Tim Jagger BVM&S MSc DipRCPath MRCVS BVNA August 2002

LABORATORY TECHNIQUES - BLOOD FILM EXAMINATION The first key point is what sort of sample to use. The best smears are prepared from freshly drawn blood before it has a chance to clot. This can be fiddly to achieve and the results are just as good from samples taken into an EDTA tube which is then carefully mixed and a smear prepared, preferably within a few minutes. The next key step is in preparing a good quality blood smear. Select two clean, grease free microscope slides with ground edges to help spreading. If the corners are removed from the spreader slide, this makes it much easier to use. Write the case reference number indelibly on the object slide (pencil or diamond stylus). Thoroughly mix the blood sample and place a drop of blood centrally at one end of the slide using a disposable stick or capillary tube. Hold the spreader slide at about 40 to the sample slide, with the sample slide on a flat clean surface. Draw the spreader slide backwards to contact the blood drop. The blood then spreads along the trailing edge of the slide. Push the spreader slide along the sample slide in one continuous motion. Examine the resulting smear to ensure that there is a feathered tail and two edges, suitable for examination. Allow the smear to air dry.

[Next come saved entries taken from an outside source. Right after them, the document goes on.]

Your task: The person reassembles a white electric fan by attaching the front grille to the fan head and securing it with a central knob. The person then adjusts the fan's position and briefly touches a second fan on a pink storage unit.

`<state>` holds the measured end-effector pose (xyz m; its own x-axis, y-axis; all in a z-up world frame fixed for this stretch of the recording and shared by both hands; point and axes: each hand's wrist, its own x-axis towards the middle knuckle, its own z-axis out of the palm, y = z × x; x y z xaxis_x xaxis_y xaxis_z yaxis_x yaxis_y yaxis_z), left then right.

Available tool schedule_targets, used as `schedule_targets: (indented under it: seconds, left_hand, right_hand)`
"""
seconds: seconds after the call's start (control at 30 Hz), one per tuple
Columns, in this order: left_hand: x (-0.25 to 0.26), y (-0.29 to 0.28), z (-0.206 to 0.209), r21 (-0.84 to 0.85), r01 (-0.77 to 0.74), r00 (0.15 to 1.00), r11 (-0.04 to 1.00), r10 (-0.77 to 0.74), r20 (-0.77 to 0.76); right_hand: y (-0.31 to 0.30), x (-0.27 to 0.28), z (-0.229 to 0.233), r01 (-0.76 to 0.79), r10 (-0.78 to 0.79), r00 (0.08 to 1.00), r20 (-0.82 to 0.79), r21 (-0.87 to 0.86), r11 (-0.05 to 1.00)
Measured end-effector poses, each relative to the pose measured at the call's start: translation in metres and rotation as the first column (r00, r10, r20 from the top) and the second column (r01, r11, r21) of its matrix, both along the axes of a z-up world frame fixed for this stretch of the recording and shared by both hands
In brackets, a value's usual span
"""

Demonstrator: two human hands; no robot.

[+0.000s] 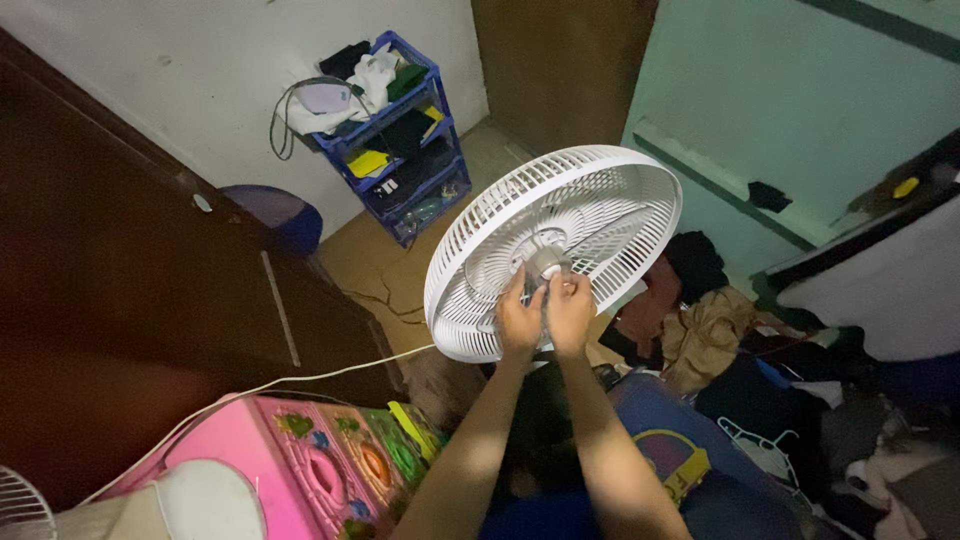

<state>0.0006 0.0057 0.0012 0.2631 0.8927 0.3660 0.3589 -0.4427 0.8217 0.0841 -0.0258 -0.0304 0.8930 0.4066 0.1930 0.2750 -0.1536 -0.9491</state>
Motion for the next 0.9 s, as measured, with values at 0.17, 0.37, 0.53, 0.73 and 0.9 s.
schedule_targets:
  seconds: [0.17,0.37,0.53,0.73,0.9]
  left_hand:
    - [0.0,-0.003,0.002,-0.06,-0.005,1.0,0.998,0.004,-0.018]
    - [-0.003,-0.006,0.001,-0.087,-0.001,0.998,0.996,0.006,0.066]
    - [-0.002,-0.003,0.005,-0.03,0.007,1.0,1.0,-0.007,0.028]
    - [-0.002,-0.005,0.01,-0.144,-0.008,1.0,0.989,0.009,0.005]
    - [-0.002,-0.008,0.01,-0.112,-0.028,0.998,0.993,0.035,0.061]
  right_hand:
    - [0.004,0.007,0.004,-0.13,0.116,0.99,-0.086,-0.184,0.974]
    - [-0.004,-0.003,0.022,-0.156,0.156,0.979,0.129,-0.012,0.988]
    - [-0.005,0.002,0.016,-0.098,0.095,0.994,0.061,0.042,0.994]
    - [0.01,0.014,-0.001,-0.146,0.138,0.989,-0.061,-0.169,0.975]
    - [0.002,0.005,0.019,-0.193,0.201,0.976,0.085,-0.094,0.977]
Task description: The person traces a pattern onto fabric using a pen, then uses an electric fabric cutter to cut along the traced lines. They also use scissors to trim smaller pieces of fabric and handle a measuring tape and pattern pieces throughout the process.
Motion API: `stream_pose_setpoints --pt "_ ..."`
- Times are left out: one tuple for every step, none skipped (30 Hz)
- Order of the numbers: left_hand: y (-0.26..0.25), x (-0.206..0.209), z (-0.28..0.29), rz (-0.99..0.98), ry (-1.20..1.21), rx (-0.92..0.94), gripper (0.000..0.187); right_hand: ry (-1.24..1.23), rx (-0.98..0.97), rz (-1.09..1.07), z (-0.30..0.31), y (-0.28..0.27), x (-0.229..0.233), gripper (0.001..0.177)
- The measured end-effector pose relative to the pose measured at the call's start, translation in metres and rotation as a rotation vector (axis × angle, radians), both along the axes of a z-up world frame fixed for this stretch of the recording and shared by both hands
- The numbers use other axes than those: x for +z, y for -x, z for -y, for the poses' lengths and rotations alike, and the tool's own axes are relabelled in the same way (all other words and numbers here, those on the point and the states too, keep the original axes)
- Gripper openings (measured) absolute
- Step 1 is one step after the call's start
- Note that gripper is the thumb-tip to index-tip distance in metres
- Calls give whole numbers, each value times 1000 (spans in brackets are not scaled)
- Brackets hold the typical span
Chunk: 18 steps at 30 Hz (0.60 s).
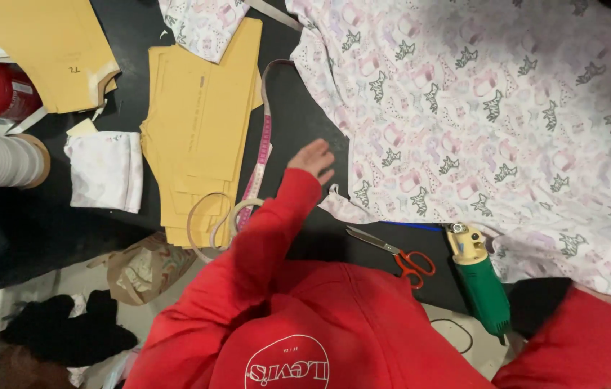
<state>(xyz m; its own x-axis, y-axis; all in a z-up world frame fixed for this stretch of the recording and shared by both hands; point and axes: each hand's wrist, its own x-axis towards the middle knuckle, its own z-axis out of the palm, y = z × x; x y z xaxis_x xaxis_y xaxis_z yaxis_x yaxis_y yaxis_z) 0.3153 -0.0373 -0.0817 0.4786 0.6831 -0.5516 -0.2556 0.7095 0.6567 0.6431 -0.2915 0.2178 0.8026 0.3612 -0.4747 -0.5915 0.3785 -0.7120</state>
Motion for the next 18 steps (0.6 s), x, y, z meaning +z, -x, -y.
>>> stream_pose_setpoints --pt "-1 17 -19 96 164 123 74 5 -6 5 37 2 -36 54" --pt "-14 11 -32 97 165 123 74 9 -11 9 56 -2 -53 55" --pt "-26 5 -49 146 194 198 74 9 -11 15 69 -5 -69 56" --pt "-39 0 -66 196 223 273 73 9 -10 21 81 -8 -86 56" --pt "-61 -23 -80 200 224 275 73 9 -9 25 95 -13 -103 56" --pt "-84 -46 -94 93 126 367 70 372 219 494 109 -19 -120 50" --pt "-104 -69 -109 -21 27 466 67 736 444 962 120 -26 -138 44" --pt "-104 -47 -111 -21 27 474 67 732 451 965 121 -28 -135 44" --pt "-107 -24 -117 -219 -231 581 61 738 479 966 121 -30 -133 39" --pt "-112 -2 -123 -420 -490 682 56 745 506 968 120 -33 -131 33" --pt "-116 11 -140 -416 -492 682 56 744 503 970 113 -23 -118 33" --pt "-120 25 -156 -486 -758 564 41 856 512 1144 105 -13 -106 43" --pt "-122 36 -170 -558 -1015 437 27 968 530 1317 98 -4 -94 52" --pt "-127 45 -186 -562 -1012 441 27 966 536 1319 84 3 -84 52" --pt "-134 55 -204 -585 -1036 369 24 651 458 969 69 9 -76 47" --pt "-142 65 -222 -607 -1059 297 20 342 369 615 53 16 -67 44" --pt "-151 68 -239 -602 -1062 299 20 340 365 620 26 25 -52 44" --pt "-160 70 -257 -764 -1075 188 20 294 242 463 -1 34 -38 46"
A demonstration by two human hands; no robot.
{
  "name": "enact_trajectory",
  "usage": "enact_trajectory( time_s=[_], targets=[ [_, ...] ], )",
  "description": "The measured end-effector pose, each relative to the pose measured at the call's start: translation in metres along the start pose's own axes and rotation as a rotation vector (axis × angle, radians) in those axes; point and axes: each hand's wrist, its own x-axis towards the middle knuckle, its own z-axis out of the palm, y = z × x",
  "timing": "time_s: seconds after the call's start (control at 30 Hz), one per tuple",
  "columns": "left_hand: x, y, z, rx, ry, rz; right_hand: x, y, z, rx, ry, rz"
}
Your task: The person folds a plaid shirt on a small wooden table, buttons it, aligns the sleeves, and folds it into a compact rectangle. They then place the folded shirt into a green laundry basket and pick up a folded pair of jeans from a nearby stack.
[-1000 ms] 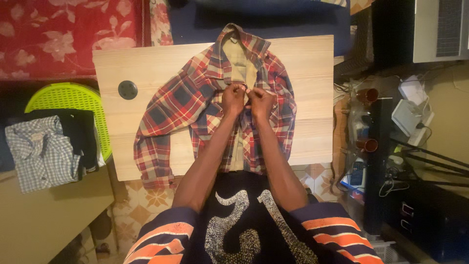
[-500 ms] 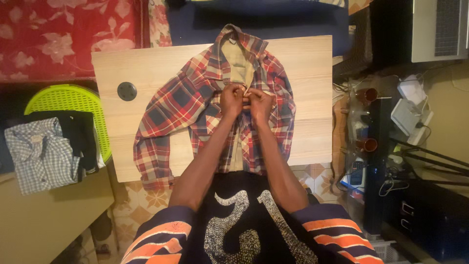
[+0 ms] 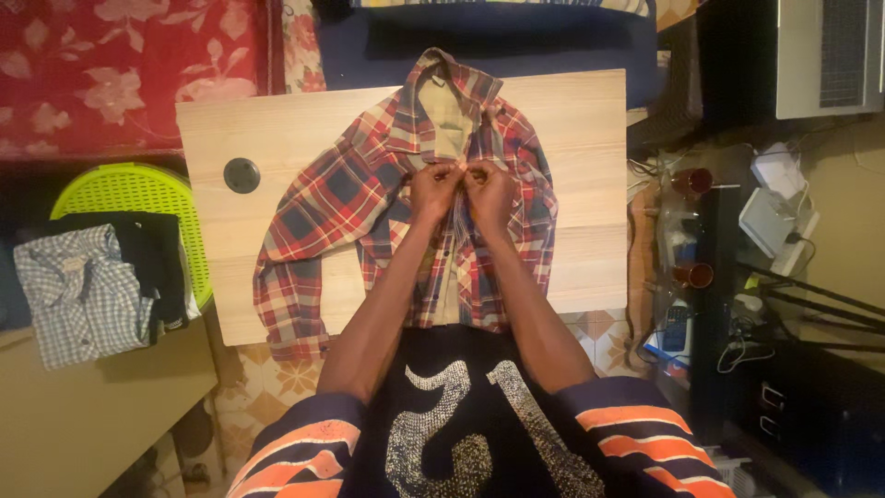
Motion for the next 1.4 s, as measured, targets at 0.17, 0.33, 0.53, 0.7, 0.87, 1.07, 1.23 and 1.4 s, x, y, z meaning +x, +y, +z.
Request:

Once we have a good quality air-dried smear we must select a staining method suitable for the practice setting. In most cases this means a rapid Romanowsky stain such as Diff-Quik. In a commercial laboratory we use a different type of Romanowsky stain called Leishmans stain. Slides are fixed in a separate methanol solution in the case of Diff-Quik or in the methanol contained in the Leishmans stain solution. All Romanowsky stains include both a basic dye and an acid dye. In Diff-Quik these dye solutions are separate but in Leishman's stain they are combined in the same solution. This gives rise to a coloured salt that is also involved in staining cell components.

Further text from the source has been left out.